I don’t expect them to change. I not about to start cooperating, either.

Wi-fi owner fined for lack of security

German citizens are responsible for the security of their own private wireless connections, a court has ruled.

The ruling comes after a musician sued the owner of a network connection that had been used to illegally download and file-share music.

The owner had proof that the householder was on holiday at the time but the court ruled that the network should have been password-protected.

The court’s verdict was that the owner could be fined up to 100 euros. “Private users are obligated to check whether their wireless connection is adequately secured to the danger of unauthorized third parties abusing it to commit copyright violation,” the court in Karlsruhe said.

While it did not find the owner guilty of actual copyright violation the ruling was that the person must take a degree of responsibility for their connection being used to break the law…

Even if there isn’t a legal issue, there could still be an issue if your broadband provider or package has a limit on how much you can use your connection or terms and conditions about how it should be used.”

Har!

Good thing we needn’t worry about this happening in the GOUSA. Americans aren’t responsible for anything, you know.
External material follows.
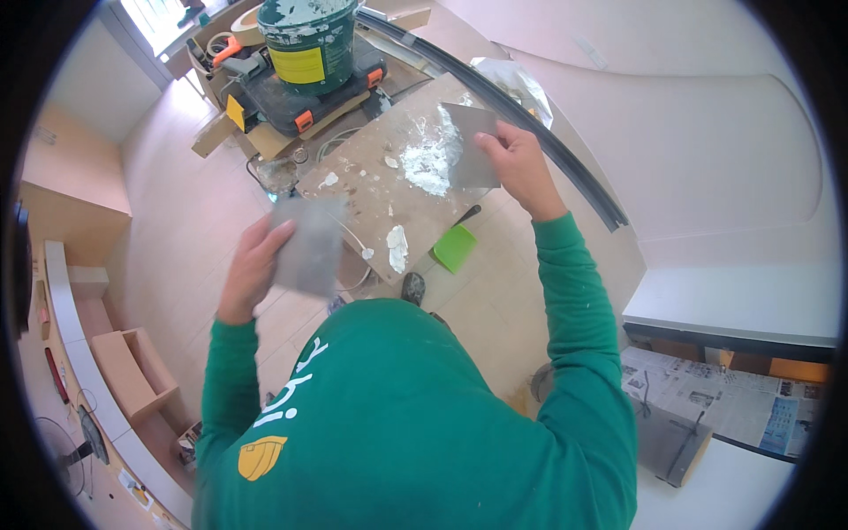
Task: The person scoops white joint compound from a bucket onto a hawk using a putty knife, then spreads and smooths it on the hawk. They walk to a sink to rinse the putty knife, return to the work area, and apply the compound to a wooden cabinet edge, smoothing it with the putty knife.
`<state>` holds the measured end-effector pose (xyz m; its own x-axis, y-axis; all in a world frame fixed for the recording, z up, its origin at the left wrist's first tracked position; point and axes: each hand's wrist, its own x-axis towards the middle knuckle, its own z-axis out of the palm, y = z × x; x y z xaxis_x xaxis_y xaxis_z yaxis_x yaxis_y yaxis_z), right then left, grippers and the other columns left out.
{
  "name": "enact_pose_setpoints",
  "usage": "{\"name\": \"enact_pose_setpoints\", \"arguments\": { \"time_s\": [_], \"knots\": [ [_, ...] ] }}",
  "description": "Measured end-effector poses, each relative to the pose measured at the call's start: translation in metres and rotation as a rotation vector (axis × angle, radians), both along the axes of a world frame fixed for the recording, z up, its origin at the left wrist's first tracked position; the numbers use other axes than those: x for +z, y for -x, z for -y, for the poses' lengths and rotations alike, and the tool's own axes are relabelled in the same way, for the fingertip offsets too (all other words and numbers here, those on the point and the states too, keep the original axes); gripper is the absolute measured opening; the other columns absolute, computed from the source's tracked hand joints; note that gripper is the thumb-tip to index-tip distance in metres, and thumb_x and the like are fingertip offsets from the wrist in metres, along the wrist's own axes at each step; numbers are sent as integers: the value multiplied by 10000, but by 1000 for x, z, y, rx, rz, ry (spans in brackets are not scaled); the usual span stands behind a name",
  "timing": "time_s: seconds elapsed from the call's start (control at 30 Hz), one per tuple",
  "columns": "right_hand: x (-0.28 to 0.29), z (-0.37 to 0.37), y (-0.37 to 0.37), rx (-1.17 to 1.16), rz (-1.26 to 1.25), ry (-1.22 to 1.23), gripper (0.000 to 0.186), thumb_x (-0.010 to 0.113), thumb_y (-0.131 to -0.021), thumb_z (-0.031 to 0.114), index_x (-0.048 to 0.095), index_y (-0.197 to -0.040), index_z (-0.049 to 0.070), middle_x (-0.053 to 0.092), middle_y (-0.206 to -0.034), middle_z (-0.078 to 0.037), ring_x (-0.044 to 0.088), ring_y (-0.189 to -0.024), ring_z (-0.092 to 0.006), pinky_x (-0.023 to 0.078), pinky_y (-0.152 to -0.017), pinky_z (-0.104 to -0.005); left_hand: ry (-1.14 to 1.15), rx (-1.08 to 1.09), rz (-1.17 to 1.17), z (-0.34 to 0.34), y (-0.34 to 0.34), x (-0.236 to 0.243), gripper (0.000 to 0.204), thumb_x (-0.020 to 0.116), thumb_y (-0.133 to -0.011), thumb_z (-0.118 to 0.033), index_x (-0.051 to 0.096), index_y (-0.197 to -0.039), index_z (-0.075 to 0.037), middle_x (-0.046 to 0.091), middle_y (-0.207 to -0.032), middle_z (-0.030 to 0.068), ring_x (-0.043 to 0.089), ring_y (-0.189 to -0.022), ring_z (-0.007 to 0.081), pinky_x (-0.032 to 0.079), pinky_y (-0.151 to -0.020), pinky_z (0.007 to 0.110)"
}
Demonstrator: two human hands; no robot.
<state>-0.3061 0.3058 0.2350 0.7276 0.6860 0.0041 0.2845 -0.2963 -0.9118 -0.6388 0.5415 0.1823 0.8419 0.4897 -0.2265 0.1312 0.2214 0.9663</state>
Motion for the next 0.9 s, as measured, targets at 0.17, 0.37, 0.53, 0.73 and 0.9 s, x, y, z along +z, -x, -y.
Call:
{"name": "enact_pose_setpoints", "arguments": {
  "time_s": [0.17, 0.37, 0.53, 0.73, 0.9],
  "knots": [
    [-39, 14, -27, -131, -374, -217, 294, 609, -1014, 147, 667, -1219, -56, 719, -1038, -69, 668, -882, -125, 536, -784, -280, -378, 172, -102, 10, -105, -77, 377, 612, -966, -280, 662, -1068, 79, 677, -887, 259, 676, -873, 326, 505, -808, 415],
    [-76, 53, -48, -174, -514, -272, 286, 599, -1023, 150, 655, -1200, -68, 721, -1066, -92, 689, -909, -137, 554, -802, -287, -522, 267, -161, 24, -124, -58, 366, 604, -968, -249, 655, -1083, 95, 704, -950, 279, 686, -885, 357, 505, -833, 432],
    [-86, 57, -46, -158, -543, -260, 288, 594, -1030, 178, 654, -1181, -60, 714, -1063, -80, 676, -897, -117, 545, -782, -271, -291, 318, 34, 44, -109, -57, 382, 589, -986, -226, 640, -1193, 90, 729, -1007, 220, 692, -933, 298, 513, -852, 400],
    [-94, 57, -56, -112, -525, -295, 271, 607, -1028, 177, 674, -1156, -52, 719, -1007, -57, 661, -865, -109, 534, -763, -281, -483, 273, -186, 45, -137, -49, 361, 565, -1007, -215, 647, -1202, 77, 730, -1044, 172, 681, -963, 224, 514, -858, 361],
    [-105, 58, -64, -75, -465, -299, 278, 603, -1028, 188, 682, -1140, -54, 716, -1001, -57, 648, -852, -105, 529, -759, -291, -358, 254, -108, 44, -146, -46, 361, 559, -1007, -217, 646, -1177, 89, 731, -1034, 180, 685, -941, 224, 516, -853, 373]
  ]
}}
Easy login plans gather pace among heavy hitters on the Web

Plans for a system that would allow people to use one username and password across the internet have moved closer with a number of popular sites agreeing to the scheme in recent weeks.

Earlier this month Facebook became the most recent site to sign up to OpenID, joining the board of the scheme that provides users with a single digital identity which can then be used across many websites.

Microsoft and Google were early adopters of the single sign-on scheme, and have since been joined by the likes of AOL, Yahoo, IBM and PayPal. The idea is that just as you can use e-mail anywhere on the web to sign up for a new service, you should be able to do the same thing with an Open ID – but without having to create a new password,” Chris Messina, an Open ID board member told BBC.

He admitted that the risk of what would happen if Open ID got hacked was “a very good question” – but added that the risks in the current system are even greater.

It is also hoped that the Open ID system will reduce people’s vulnerability to phishing scams, as they will not be typing in their username and password into a fake website set up to get their personal details.

Interesting enough to me that I think I’ll give it a try.

San Francisco mayor secretly visits jailed admin – gets password

The man held in jail accused of launching a cyber coup against San Francisco gave up the passcode to the city’s computer system during a secret prison visit by mayor Gavin Newsom.

Terry Childs, a 43-year-old computer technician with the city, had allegedly blocked access to a new computer system. He was arrested at the weekend and held on $5m bail.

But following a press conference at which Newsom said Childs was “very good at what he did” but had become a “bit maniacal”, the technician’s lawyer contacted the mayor’s office to arrange a meeting.

Without the knowledge of police or his own city attorneys office, which is prosecuting Childs, Newsom visited the technician and the password was divulged.

A spokesman for the mayor said that he, “figured it was worth a shot, because although Childs is not a Boy Scout, he’s not Al Capone either”.

Probably not any loonier than the average network administrator, either.